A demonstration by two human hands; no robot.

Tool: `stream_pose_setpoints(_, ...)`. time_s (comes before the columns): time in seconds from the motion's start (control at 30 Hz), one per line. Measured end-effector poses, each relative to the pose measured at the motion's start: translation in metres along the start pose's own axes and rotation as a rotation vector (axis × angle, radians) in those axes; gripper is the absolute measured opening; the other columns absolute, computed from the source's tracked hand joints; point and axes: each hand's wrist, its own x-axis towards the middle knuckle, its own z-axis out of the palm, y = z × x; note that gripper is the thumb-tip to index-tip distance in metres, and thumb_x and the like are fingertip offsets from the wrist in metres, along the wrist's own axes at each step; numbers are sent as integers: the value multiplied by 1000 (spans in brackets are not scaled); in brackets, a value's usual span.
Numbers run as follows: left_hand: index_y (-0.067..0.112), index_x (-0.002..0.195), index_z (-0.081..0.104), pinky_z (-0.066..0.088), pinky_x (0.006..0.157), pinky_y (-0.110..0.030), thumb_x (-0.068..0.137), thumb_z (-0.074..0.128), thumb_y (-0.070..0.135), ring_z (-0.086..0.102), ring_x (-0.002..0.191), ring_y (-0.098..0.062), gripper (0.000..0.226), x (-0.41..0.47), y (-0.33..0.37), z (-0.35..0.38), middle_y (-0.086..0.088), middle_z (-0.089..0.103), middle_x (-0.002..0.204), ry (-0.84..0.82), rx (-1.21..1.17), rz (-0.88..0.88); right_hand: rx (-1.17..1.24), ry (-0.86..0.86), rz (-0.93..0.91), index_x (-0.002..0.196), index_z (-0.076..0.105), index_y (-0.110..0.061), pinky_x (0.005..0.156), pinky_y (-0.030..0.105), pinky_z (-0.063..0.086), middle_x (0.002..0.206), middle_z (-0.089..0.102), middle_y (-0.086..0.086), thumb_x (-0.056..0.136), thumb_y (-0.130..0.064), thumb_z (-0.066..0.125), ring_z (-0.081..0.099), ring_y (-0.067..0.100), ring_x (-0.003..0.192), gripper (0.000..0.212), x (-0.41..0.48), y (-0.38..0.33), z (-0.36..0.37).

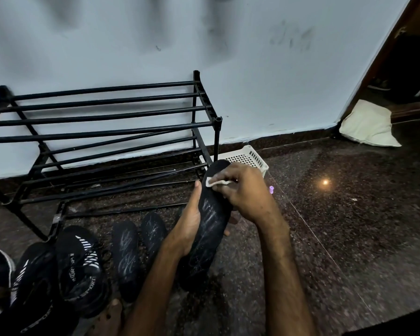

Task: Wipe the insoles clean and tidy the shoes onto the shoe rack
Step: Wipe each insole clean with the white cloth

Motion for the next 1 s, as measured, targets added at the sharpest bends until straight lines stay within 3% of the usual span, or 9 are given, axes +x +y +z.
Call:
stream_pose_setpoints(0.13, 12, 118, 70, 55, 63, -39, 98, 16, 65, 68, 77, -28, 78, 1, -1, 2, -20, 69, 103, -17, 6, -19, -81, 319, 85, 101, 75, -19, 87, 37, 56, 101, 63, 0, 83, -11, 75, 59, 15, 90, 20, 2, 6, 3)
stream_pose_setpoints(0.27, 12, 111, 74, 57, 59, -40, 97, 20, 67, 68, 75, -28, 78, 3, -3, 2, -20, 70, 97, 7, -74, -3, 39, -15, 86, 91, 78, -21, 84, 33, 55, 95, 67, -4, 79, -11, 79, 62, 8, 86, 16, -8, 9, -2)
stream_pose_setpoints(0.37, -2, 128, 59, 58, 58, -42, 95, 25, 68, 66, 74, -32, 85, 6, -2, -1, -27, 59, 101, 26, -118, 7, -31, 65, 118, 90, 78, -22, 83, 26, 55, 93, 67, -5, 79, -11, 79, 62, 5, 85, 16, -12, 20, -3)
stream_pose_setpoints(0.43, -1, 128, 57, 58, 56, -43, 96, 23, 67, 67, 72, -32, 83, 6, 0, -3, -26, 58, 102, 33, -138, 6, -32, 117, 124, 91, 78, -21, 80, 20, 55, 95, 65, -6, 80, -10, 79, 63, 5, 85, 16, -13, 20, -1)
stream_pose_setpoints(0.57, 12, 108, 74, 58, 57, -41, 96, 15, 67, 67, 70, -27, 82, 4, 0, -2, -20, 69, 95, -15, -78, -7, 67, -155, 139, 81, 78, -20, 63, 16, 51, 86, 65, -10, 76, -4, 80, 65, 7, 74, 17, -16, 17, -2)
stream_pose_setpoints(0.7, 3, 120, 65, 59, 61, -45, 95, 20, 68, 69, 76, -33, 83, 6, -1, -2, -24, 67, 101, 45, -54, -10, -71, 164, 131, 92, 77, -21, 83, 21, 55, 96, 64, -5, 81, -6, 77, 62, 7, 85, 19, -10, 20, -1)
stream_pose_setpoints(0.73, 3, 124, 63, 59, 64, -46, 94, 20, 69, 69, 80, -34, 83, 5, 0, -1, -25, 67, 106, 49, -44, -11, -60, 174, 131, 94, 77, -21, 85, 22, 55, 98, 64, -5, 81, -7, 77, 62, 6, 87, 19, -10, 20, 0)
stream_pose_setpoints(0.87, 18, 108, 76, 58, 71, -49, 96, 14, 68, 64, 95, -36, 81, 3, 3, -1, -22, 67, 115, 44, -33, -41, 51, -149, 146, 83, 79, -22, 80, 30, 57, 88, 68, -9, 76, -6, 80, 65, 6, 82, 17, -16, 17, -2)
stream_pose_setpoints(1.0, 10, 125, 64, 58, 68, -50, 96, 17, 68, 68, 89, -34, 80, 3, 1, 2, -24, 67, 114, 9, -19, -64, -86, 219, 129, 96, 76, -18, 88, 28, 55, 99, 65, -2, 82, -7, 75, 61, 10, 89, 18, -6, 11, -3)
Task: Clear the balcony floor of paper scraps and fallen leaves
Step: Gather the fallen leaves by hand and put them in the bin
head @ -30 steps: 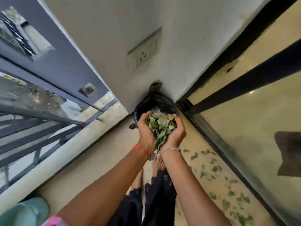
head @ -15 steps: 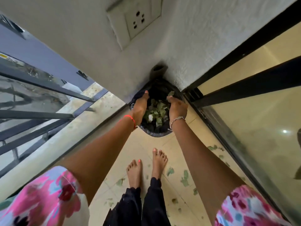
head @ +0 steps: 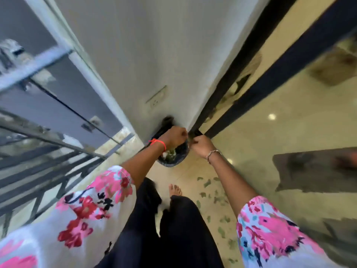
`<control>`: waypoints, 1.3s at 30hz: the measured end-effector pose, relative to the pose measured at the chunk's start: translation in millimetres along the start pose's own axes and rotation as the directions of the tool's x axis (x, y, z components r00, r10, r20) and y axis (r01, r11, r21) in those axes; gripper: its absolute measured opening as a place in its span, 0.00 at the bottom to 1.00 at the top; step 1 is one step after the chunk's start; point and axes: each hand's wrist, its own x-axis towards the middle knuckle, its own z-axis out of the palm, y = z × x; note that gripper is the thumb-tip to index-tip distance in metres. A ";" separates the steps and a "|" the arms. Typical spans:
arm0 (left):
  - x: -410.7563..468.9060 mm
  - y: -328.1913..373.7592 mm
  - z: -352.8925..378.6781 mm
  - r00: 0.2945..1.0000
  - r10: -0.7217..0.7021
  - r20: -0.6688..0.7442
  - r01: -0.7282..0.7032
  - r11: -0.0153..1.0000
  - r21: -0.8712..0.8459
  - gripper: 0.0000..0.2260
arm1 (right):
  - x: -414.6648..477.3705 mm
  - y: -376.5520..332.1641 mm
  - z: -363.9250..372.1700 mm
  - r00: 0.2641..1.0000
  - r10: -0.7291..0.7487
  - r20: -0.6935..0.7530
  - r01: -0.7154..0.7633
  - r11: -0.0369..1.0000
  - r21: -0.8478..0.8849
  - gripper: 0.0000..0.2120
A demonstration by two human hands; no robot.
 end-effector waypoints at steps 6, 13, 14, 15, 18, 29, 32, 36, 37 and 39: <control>-88.9 91.3 -31.0 0.920 0.386 0.064 -0.389 0.888 0.246 0.11 | -145.3 -10.2 -61.8 0.959 -0.043 -0.278 0.052 0.998 0.023 0.08; -163.2 157.3 9.3 0.634 0.658 0.406 -0.773 0.522 0.362 0.14 | -294.8 29.6 -19.1 0.772 0.298 -0.562 -0.118 0.935 0.335 0.10; -176.5 165.0 21.7 0.563 0.682 0.467 -0.826 0.449 0.340 0.13 | -314.1 35.9 -3.1 0.733 0.362 -0.576 -0.135 0.907 0.399 0.10; -188.8 170.8 35.4 0.495 0.697 0.519 -0.869 0.381 0.316 0.14 | -332.5 41.7 14.5 0.682 0.426 -0.594 -0.149 0.877 0.458 0.09; -226.6 176.5 83.4 0.310 0.714 0.627 -0.950 0.205 0.237 0.17 | -375.7 64.8 72.3 0.514 0.623 -0.590 -0.202 0.756 0.623 0.11; -391.1 134.8 271.9 -0.173 0.349 0.921 -0.919 -0.395 -0.023 0.38 | -530.0 113.7 271.2 0.282 0.869 -0.405 -0.463 0.494 0.736 0.42; -441.1 124.6 322.7 -0.251 0.251 0.935 -0.885 -0.451 -0.117 0.38 | -578.8 129.1 323.8 0.196 0.923 -0.330 -0.459 0.384 0.801 0.42; -511.2 107.0 394.8 -0.254 0.167 0.953 -0.858 -0.494 -0.142 0.40 | -649.6 148.0 393.1 0.128 0.972 -0.195 -0.462 0.233 0.856 0.41; -530.3 102.6 412.6 -0.257 0.135 0.957 -0.848 -0.507 -0.156 0.40 | -668.0 150.8 411.5 0.108 0.981 -0.162 -0.460 0.194 0.866 0.41; -567.6 96.3 445.0 -0.273 0.096 0.957 -0.841 -0.506 -0.189 0.40 | -703.7 155.9 444.3 0.069 0.992 -0.106 -0.450 0.125 0.884 0.41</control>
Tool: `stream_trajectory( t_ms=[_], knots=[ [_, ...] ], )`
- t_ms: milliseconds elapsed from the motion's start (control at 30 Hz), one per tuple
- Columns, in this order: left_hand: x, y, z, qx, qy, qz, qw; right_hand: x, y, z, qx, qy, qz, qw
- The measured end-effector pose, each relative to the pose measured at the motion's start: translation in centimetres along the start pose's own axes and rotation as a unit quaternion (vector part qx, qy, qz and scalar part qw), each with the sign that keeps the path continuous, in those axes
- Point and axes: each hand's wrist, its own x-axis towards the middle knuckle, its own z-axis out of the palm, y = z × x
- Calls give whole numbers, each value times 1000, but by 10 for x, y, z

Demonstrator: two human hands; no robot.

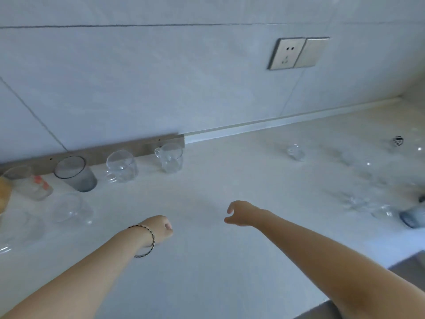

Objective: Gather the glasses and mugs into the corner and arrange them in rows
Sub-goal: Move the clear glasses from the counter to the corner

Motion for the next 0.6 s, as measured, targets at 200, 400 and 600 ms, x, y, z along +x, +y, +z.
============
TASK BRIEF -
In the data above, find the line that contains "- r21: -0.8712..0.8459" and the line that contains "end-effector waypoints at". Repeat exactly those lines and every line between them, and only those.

TASK ANSWER -
  - r21: -0.8712..0.8459
  - gripper: 0.0000..0.2260
arm1 (right):
  - x: -414.6648..477.3705 mm
  - y: -376.5520..332.1641 mm
  - z: -363.9250..372.1700 mm
  - r00: 0.2641..1.0000
  - r10: -0.7291..0.7487
  - r20: -0.6935..0.7530
  - r01: -0.7154..0.7633
  - r11: -0.0369..1.0000
  - r21: -0.8478..0.8849
  - gripper: 0.0000..0.2120
A demonstration by two human hands; no robot.
 end-effector waypoints at steps 6, 13, 14, 15, 18, 29, 32, 36, 37 and 39: <control>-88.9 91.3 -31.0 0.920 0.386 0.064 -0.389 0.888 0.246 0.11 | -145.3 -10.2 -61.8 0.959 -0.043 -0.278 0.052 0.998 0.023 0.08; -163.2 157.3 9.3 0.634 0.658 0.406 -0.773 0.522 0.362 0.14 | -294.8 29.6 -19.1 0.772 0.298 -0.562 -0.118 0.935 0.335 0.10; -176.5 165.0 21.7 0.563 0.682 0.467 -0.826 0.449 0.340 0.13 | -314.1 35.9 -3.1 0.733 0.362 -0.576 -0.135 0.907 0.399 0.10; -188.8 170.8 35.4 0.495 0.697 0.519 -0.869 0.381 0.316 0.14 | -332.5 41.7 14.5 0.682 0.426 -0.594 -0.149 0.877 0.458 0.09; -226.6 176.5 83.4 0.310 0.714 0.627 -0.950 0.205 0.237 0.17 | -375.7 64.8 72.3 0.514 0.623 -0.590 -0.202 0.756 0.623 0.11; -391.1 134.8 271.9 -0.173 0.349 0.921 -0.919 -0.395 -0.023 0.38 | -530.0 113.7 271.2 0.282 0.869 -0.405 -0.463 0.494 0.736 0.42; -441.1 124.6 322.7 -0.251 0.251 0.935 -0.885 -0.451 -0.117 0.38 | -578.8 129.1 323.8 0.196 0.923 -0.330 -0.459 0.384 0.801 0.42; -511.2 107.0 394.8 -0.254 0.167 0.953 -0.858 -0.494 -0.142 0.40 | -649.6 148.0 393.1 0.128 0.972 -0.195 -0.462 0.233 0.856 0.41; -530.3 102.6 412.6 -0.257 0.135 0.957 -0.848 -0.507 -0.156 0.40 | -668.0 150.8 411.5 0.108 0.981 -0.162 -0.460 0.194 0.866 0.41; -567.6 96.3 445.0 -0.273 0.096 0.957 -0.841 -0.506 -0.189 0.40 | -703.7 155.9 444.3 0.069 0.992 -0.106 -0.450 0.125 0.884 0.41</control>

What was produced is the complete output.